Dataset items:
==================================================

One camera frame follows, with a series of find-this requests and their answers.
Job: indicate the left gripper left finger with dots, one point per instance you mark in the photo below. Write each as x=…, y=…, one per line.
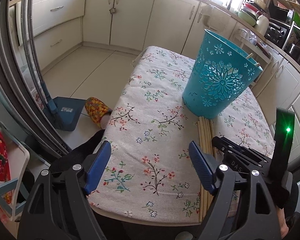
x=57, y=207

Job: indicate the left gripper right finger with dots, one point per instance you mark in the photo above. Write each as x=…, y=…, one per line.
x=256, y=216

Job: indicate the blue and white shelf rack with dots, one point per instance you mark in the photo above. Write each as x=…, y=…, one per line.
x=14, y=158

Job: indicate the floral tablecloth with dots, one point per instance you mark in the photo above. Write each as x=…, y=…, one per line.
x=149, y=178

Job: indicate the blue dustpan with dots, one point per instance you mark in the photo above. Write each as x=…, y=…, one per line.
x=63, y=113

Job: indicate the yellow patterned slipper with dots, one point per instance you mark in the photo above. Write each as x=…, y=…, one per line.
x=98, y=111

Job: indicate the teal perforated plastic basket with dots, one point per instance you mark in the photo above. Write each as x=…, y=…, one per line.
x=218, y=76

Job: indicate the white rolling storage cart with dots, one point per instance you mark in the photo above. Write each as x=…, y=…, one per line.
x=245, y=41

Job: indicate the white thermos jug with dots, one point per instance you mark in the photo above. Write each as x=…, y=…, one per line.
x=262, y=24

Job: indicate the green bowl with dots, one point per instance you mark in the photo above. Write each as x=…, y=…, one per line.
x=247, y=18

==================================================

— Problem to solve —
Quote every entry exactly, with the pictures omitted.

— Expected output —
One camera frame follows, with a series of find-this requests and their answers.
Job: indicate the left gripper left finger with dots, one point per instance you mark in the photo below. Write each as x=…, y=…, one per line.
x=57, y=207

Job: indicate the left gripper right finger with dots, one point per instance you mark in the photo above. Write each as x=…, y=…, one per line.
x=256, y=216

Job: indicate the blue and white shelf rack with dots, one point per instance you mark in the photo above. Write each as x=…, y=…, one per line.
x=14, y=158

Job: indicate the floral tablecloth with dots, one point per instance you mark in the photo above. Write each as x=…, y=…, one per line.
x=149, y=178

Job: indicate the blue dustpan with dots, one point per instance you mark in the photo above. Write each as x=…, y=…, one per line.
x=63, y=113

Job: indicate the yellow patterned slipper with dots, one point per instance you mark in the photo above. Write each as x=…, y=…, one per line.
x=98, y=111

Job: indicate the teal perforated plastic basket with dots, one point per instance you mark in the photo above. Write each as x=…, y=…, one per line.
x=218, y=76

Job: indicate the white rolling storage cart with dots, one point per instance you mark in the photo above. Write each as x=…, y=…, one per line.
x=245, y=41

Job: indicate the white thermos jug with dots, one point per instance you mark in the photo above. Write each as x=…, y=…, one per line.
x=262, y=24

Job: indicate the green bowl with dots, one point per instance you mark in the photo above. Write each as x=…, y=…, one per line.
x=247, y=18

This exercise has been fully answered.